Guerre du Rif : le parlement espagnol ne veut pas débattre de l’usage d’armes chimiques

A l’initiative du groupe parlementaire du parti catalan de la Gauche Républicaine (Esquerra Republicana, ERC), la commission des affaires constitutionnelles au Congrès des députés (chambre basse du parlement espagnol), a débattu mercredi de la proposition de loi invitant l’Etat espagnol à reconnaître le recours "systématique" aux armes chimiques, depuis la débâcle espagnole lors de la bataille d’Anoual (1921), contre la population du Rif, alors que ces armements non conventionnels étaient interdits par les conventions de la Haye de 1899 et 1907.

La proposition de loi a été rejetée en commission par 33 voix émanant des rangs du Parti Socialiste Ouvrier espagnol (PSOE au pouvoir) et du parti d’opposition, le Parti Populaire (PP droite), les deux partis majoritaires au parlement espagnol.

Le texte a été soutenu par les 3 députés de la Gauche Républicaine catalane, de la Gauche Unie (Izquierda Unida) et du Parti Nationaliste Basque, siégeant au sein de cette commission.

Le promoteur de cette initiative parlementaire, Joan Tarda, porte-parole du groupe parlementaire de la Gauche Républicaine au Congrès, a déploré, dans une déclaration à la MAP, que le PSOE et le PP aient rejeté en bloc le texte "sans présenter aucun amendement qui aurait permis de parvenir à un consensus minimum".

Il a également déploré cette occasion ratée pour "la réconciliation et la fraternité entre les peuples des deux rives de la Méditerranée". Il était important, selon lui, que l’Espagne "assume, après 30 ans de démocratie, la mémoire historique de l’Etat espagnol et reconnaisse sa responsabilité dans l’usage des armes chimique contre les populations du Rif".
De son côté, Mme Rosa Maria Bonas i Pahisa, député et co-auteur de la proposition de loi a affirmé que l’Espagne "qui veut vendre son modèle démocratique devait demander pardon aux populations rifaines et pouvoir ainsi envoyer un signal positif pour renforcer la transition démocratique au Maroc".

Un autre défenseur de l’initiative parlementaire, Aitar Esteban Bravo, député du Parti Nationaliste Basque a estimé que le rejet par le Congrès des députés espagnol de cette proposition constitue "une occasion perdue pour l’Espagne de se réconcilier avec son passé et sa mémoire historique".

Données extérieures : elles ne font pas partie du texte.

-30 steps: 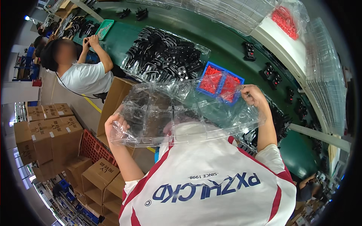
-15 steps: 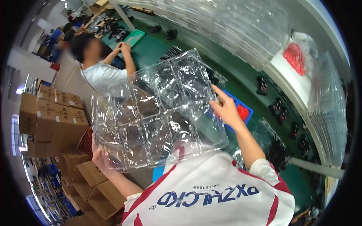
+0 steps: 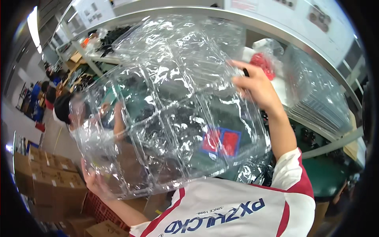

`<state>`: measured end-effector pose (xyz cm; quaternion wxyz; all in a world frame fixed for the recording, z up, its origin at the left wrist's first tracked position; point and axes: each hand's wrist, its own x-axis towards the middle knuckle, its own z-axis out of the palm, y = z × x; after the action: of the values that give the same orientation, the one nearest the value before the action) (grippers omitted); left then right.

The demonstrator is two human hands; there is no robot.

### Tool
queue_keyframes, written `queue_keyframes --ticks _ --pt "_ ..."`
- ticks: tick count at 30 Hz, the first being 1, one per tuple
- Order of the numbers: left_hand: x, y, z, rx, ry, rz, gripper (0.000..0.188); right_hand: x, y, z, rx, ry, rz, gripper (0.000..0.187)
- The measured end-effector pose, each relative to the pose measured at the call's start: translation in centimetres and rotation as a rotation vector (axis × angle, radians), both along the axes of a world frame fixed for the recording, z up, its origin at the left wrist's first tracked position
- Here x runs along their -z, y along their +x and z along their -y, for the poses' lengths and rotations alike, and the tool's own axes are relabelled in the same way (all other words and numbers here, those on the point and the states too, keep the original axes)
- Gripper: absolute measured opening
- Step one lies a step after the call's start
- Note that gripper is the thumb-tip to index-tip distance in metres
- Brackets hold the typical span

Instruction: Assembling plastic brackets and components on a production line.

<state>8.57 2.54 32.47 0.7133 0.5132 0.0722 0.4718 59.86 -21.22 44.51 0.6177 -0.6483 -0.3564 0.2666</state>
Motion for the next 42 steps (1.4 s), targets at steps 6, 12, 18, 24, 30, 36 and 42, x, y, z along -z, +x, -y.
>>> queue_keyframes --ticks 6,12,18,24,30,36,42 --pt "-5.9 9.7 -6.5 -0.558 -0.087 -0.012 0.058 -5.6 4.5 2.2 0.218 0.132 0.104 0.044" --pt "-8.7 24.6 -0.2 -0.356 -0.067 0.076 0.038 -2.1 -3.8 2.3 0.230 0.347 0.901 0.026" --pt "-10.2 31.8 8.9 0.281 0.184 -0.007 0.051 -3.5 -8.5 -1.8 0.234 0.045 1.336 0.036" --pt "-1.1 29.4 4.8 0.141 0.569 -0.378 0.059 -1.5 0.6 0.0 0.182 0.057 1.237 0.033" --pt "-2.7 31.4 -4.7 -0.965 1.015 -0.156 0.057 -1.7 5.1 1.6 0.551 0.029 0.892 0.023" --pt "-12.1 36.1 -5.1 -0.574 1.667 -0.377 0.058 -0.8 1.4 1.8 0.632 0.371 0.767 0.017" --pt "-11.0 43.1 -5.1 -0.527 1.751 -0.547 0.054 3.2 -1.1 5.0 0.670 0.306 0.659 0.012"
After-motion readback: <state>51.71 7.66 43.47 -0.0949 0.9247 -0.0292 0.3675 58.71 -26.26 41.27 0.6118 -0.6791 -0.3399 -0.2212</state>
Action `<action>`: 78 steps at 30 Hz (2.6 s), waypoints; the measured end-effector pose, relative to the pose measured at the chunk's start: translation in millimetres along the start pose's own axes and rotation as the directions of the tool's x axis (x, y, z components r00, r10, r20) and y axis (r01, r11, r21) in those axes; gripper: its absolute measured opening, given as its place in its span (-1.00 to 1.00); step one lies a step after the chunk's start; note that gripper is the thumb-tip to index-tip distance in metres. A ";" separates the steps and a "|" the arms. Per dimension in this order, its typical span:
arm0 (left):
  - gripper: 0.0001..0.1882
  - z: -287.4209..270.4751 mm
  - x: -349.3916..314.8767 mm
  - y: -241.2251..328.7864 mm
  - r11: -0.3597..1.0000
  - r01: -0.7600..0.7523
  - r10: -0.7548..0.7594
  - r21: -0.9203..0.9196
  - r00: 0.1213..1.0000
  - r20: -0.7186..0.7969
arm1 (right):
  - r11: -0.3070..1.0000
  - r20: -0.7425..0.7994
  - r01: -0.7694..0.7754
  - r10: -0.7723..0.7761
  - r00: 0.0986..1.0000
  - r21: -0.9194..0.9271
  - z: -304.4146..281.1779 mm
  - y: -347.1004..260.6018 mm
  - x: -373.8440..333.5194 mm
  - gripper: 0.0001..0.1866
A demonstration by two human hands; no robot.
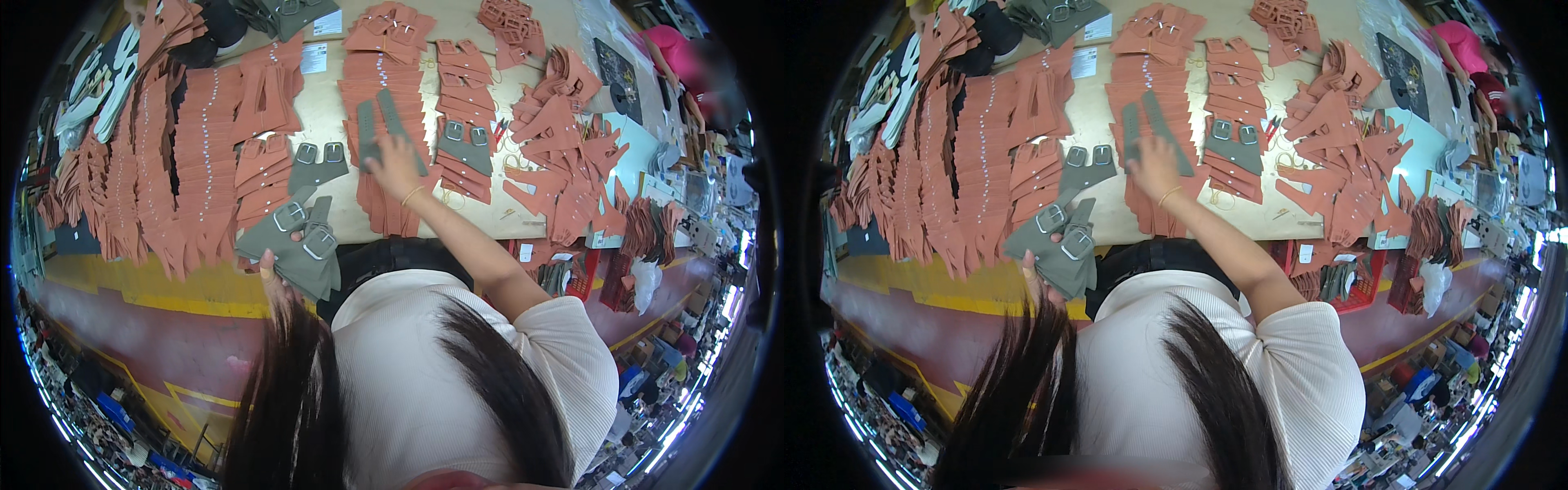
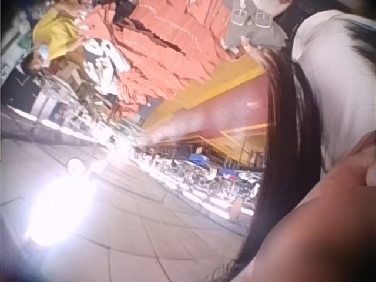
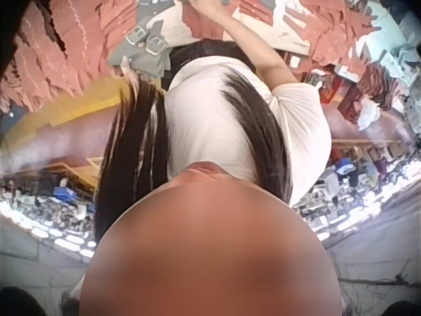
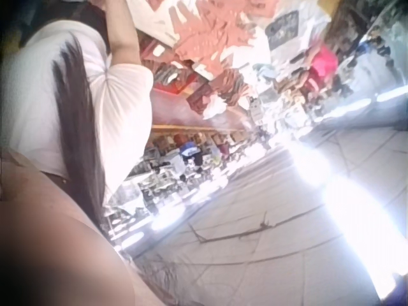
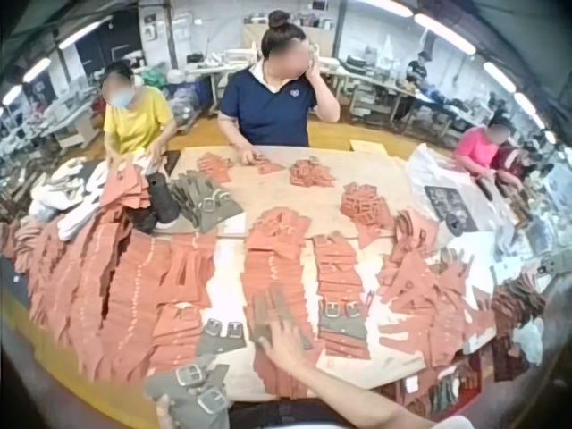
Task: The person assembles belt buckles onto green leather belt straps by hand, then stacks the finished belts. She writes on a small white card with a pencil and attaches it to the stack.
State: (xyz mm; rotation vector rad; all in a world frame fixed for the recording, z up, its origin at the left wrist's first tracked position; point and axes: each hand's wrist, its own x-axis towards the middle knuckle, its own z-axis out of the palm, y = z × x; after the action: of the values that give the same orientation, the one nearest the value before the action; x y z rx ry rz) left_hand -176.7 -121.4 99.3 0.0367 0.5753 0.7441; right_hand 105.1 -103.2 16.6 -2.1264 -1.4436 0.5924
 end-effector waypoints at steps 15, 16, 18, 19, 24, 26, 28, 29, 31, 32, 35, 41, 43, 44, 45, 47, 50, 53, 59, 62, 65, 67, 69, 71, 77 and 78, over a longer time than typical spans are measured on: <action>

Abondant dans le même sens, Mme Rosa Maria Bonas i Pahisa a assuré que son groupe parlementaire n’allait pas baisser les bras et qu’elle compte introduire un amendement à la Loi sur la mémoire historique en Espagne, qui se limite maintenant aux exactions et victimes de la guerre civile dans ce pays, pour "inclure le triste épisode de la guerre du Rif et l’usage d’armes chimiques contre les populations" de cette région du Nord du Maroc.

Le texte soumis aux députés espagnols invitait les autorités espagnoles à demander pardon aux populations du Rif, à répondre aux demandes d’indemnisation qui pourraient être formulées, à titre individuel, par les victimes de cette agression ou par leurs ayants droit.

Les promoteurs de cette proposition de loi demandaient également au gouvernement espagnol de lancer, dans le cadre de la coopération maroco-espagnole, des programmes de développement dans le Rif, notamment dans les régions de Nador et Al Hoceima, en guise d’indemnisation collective pour les dégâts subis par les populations de ces régions.
Le gouvernement espagnol était également appelé à doter les hôpitaux des villes de Nador et Al Hoceima d’unités d’oncologie pour traiter les patients qui souffrent toujours de pathologies causées aux victimes ou transmises à leurs descendants par ces armes chimiques, notamment des cancers.